I was at  Geneva Bicycle Company, picking up my bike and chatting with Jim the other night. We reminisced about the old days of friction shifting and we both concluded something so interesting. These days we often will hear athletes make statements such as “I have to go ride for 6 hours.” rather than “Oh man, I get to go ride my BIKE for six hours!!!”. We didn’t have an opinion about it aside from…. isn’t all of this sport supposed to be the great gift in life?

When did setting a goal, be it Ironman or a 5K become a chore and not an opportunity?

For me… it’s always been the greatest privilege on the face of this earth. I don’t wake up shaking because I need to train because of some oddness about me. I wake up salivating at the chance to move, the chance to spend the morning with my teammates with music loud, the age group team swimming next to us, in the glow of the sunrise. I CRAVE that feeling of pushing so hard I might throw up, of doing something I don’t know if I CAN do.

I love the feeling of learning. Of reaching. Of finding new limits. Of pushing past old ones.

If you get to the point where you HAVE to go out and do something…. holy hell. Reevaluate.

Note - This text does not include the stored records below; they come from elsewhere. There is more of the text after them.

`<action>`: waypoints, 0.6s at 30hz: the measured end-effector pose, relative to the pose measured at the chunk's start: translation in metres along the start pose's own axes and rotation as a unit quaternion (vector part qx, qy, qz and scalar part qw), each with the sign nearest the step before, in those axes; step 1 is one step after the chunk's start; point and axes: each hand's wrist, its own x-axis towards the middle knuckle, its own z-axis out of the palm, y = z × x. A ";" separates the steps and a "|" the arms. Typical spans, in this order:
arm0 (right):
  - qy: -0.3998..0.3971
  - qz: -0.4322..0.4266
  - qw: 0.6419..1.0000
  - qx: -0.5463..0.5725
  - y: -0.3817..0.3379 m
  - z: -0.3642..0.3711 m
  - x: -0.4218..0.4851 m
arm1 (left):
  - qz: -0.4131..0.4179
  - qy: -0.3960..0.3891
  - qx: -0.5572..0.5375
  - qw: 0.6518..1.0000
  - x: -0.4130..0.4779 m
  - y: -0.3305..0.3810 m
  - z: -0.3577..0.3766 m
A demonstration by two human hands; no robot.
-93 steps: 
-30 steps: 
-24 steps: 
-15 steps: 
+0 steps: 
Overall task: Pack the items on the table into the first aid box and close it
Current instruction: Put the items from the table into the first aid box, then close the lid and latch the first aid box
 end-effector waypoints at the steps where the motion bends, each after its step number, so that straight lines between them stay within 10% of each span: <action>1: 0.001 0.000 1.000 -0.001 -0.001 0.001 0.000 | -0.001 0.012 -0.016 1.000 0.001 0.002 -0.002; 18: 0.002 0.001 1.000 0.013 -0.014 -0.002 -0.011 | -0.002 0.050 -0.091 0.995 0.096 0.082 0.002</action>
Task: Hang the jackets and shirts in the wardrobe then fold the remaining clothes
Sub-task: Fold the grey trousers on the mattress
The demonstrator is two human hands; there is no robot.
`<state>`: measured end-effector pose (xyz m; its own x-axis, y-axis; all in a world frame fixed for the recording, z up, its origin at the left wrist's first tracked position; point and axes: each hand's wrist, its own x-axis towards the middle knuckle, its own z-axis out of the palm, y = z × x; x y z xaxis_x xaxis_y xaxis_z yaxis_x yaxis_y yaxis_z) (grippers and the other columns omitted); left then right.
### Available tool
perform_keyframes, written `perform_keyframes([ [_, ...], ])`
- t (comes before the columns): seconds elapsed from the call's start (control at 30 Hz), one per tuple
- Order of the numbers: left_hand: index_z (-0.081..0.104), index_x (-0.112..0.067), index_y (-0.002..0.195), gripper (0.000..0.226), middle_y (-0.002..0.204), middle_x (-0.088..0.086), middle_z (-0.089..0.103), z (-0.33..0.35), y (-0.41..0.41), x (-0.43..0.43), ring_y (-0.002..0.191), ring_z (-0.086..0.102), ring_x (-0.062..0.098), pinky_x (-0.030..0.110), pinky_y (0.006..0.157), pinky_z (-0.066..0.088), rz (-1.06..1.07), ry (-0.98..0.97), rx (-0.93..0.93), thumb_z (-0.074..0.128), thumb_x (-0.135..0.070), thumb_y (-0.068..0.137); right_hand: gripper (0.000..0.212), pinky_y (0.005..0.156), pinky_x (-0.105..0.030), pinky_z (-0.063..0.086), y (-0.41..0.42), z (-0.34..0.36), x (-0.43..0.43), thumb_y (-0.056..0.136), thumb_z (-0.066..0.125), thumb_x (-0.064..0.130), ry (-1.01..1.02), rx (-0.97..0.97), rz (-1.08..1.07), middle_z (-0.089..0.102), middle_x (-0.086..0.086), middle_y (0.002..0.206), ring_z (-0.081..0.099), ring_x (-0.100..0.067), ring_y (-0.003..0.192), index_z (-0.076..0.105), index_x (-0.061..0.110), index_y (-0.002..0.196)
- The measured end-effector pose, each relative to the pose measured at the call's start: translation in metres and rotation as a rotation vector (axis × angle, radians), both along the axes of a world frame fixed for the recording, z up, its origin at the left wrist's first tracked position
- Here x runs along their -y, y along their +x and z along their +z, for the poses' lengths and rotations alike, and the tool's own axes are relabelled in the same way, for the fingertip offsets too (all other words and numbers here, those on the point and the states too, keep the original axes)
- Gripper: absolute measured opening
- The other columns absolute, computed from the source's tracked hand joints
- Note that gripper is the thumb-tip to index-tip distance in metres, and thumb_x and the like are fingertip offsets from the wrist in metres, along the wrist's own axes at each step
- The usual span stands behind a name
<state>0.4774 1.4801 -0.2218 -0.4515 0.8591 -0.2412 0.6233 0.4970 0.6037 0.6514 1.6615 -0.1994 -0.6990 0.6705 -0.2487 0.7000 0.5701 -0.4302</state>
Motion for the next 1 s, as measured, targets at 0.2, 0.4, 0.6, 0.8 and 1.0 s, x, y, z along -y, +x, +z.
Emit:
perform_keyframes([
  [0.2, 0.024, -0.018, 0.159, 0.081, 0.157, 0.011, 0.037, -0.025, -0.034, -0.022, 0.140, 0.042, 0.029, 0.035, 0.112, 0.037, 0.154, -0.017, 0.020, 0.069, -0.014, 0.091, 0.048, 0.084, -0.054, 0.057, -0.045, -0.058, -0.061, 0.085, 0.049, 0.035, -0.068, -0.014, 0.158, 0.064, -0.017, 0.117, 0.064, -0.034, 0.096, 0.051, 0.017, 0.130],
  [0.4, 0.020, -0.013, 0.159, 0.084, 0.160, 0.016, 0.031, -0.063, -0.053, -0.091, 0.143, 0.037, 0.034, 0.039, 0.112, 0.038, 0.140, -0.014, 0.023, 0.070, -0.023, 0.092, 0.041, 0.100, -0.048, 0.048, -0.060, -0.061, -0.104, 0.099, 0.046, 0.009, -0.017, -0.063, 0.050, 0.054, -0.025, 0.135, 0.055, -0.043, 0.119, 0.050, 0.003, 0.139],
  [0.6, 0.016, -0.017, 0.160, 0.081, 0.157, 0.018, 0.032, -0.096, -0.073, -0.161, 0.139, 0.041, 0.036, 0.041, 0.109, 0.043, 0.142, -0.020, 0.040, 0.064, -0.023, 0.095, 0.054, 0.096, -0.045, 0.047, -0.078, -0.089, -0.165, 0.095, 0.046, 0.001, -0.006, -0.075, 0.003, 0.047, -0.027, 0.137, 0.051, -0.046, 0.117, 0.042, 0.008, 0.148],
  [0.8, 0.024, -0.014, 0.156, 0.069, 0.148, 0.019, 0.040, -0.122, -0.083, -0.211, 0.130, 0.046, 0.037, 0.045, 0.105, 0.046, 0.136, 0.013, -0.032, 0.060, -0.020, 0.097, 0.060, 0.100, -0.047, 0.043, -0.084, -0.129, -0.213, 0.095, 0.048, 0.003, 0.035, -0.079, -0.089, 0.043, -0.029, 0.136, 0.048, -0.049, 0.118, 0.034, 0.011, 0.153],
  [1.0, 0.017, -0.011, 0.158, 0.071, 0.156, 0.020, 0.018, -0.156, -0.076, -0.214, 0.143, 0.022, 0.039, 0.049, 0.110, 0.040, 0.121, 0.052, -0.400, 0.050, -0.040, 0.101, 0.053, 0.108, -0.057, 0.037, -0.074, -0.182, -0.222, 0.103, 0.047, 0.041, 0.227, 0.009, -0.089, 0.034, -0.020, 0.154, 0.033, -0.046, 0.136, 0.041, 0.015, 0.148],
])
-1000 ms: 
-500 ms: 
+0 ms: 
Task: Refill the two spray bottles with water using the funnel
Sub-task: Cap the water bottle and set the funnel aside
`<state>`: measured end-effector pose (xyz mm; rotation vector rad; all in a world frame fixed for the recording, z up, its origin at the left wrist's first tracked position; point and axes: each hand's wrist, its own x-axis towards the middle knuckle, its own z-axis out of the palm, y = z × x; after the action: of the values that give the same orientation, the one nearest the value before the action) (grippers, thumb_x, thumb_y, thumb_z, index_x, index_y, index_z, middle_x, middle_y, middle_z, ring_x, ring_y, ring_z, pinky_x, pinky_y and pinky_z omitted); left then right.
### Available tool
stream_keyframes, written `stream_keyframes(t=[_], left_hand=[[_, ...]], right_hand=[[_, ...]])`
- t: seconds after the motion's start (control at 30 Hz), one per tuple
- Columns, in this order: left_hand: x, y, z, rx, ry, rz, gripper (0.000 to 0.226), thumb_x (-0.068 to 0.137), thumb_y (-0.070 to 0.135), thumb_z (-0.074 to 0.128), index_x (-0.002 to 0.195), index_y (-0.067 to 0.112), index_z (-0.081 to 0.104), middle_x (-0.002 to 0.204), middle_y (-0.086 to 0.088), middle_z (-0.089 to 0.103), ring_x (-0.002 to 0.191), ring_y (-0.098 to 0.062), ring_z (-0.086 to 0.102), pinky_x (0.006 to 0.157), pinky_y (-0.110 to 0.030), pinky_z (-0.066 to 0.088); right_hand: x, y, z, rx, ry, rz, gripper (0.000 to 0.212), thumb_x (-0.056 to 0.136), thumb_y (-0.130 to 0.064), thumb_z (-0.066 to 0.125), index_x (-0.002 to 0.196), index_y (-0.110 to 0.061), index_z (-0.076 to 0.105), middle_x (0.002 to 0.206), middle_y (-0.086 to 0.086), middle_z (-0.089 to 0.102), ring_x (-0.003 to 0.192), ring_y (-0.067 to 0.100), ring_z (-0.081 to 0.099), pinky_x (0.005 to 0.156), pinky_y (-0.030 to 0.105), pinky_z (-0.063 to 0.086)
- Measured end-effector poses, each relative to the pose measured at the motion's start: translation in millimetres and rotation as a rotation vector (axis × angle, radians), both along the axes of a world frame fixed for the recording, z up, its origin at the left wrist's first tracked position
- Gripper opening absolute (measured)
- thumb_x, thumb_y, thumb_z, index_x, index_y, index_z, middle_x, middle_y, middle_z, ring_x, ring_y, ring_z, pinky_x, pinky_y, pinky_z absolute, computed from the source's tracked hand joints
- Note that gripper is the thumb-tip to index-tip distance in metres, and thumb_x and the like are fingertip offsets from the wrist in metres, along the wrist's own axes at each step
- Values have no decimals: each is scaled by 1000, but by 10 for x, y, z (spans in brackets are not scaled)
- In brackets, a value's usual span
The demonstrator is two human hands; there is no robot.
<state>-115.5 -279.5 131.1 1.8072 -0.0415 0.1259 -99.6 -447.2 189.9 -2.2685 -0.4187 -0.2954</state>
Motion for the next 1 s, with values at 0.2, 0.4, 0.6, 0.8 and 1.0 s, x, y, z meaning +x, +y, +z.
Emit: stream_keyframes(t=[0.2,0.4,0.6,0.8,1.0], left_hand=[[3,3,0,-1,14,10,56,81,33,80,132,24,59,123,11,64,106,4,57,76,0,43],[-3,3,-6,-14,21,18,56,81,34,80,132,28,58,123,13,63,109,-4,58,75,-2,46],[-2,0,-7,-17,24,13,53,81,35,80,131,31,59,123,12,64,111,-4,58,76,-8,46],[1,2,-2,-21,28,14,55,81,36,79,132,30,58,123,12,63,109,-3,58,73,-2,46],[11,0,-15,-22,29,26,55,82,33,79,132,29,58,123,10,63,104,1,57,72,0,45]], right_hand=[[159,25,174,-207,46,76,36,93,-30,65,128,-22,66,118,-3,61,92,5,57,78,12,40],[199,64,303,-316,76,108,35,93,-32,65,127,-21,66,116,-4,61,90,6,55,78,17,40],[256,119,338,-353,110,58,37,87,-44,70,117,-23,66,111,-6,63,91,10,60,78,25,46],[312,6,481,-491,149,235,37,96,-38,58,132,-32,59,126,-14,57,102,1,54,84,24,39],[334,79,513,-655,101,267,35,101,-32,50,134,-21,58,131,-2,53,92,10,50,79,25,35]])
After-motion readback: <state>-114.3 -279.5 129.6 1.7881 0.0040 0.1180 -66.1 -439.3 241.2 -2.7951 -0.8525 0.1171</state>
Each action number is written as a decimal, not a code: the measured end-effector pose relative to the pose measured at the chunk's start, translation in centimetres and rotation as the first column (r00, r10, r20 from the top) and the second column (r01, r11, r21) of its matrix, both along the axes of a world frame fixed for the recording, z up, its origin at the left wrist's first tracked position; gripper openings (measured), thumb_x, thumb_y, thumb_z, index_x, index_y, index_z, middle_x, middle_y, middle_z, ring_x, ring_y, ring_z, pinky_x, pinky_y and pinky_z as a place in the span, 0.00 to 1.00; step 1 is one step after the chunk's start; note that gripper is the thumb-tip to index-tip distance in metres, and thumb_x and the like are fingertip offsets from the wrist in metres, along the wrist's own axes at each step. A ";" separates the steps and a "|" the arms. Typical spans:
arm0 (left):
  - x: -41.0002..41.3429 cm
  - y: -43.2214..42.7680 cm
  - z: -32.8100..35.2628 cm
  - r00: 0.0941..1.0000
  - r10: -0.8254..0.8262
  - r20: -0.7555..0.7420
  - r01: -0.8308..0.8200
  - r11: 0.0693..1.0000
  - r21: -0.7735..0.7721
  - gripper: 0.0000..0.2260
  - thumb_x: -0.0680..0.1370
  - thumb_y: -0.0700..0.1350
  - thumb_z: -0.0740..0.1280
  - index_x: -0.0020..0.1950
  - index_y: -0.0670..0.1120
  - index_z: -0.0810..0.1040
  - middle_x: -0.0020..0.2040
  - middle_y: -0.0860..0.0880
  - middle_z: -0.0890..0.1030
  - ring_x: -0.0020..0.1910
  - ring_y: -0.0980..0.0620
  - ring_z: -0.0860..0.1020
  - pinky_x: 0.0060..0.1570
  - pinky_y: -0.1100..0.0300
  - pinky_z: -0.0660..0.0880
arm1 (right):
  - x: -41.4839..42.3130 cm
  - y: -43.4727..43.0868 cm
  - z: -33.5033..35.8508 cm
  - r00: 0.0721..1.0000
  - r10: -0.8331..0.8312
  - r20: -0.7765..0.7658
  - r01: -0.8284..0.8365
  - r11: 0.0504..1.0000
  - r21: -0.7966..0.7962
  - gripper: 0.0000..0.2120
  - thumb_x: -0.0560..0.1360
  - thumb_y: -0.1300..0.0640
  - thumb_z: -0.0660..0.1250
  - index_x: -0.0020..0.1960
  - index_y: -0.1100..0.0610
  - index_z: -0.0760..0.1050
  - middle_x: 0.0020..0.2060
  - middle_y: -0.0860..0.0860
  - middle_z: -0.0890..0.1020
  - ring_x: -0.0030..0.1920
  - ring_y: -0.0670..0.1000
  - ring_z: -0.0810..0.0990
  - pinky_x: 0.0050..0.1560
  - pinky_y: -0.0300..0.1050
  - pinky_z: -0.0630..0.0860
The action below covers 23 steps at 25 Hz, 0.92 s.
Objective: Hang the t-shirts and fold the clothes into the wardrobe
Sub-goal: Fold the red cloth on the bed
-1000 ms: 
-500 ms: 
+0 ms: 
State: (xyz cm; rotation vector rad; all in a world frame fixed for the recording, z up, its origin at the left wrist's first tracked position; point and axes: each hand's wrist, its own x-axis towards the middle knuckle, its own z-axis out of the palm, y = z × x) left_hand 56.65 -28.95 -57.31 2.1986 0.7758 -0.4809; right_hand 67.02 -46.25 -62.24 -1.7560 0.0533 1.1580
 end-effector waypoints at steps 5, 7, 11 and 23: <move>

Because 8am rolls along eventually and I am in the halls of academia. Where no one knows and no one, rightfully cares about what happened in the pool that morning. And I am not one of those who advertises it. Because it’s mine. It’s like a secret we all share and no one needs to know but us.

Good God I love it.

I am at the point where I am tired. I have been there. Taper time is not coming soon, there is much work to be done. So much work that I get to do. Being an athlete? Oh man. It’s something I won’t take for granted. Ever. The experiences it’s afforded me. The people it’s brought into my life…. oh the places I have been.

We finished that set with a round of fist bumps and laughs. My teammates knew I had miscounted. “We were in for the whole ride.” They reminded me. That’s how we are. Swimmers, triathletes, runners, athletes…. people. We are in this together. For the whole ride.

And maybe someday for that surprise game of sharks and minnows.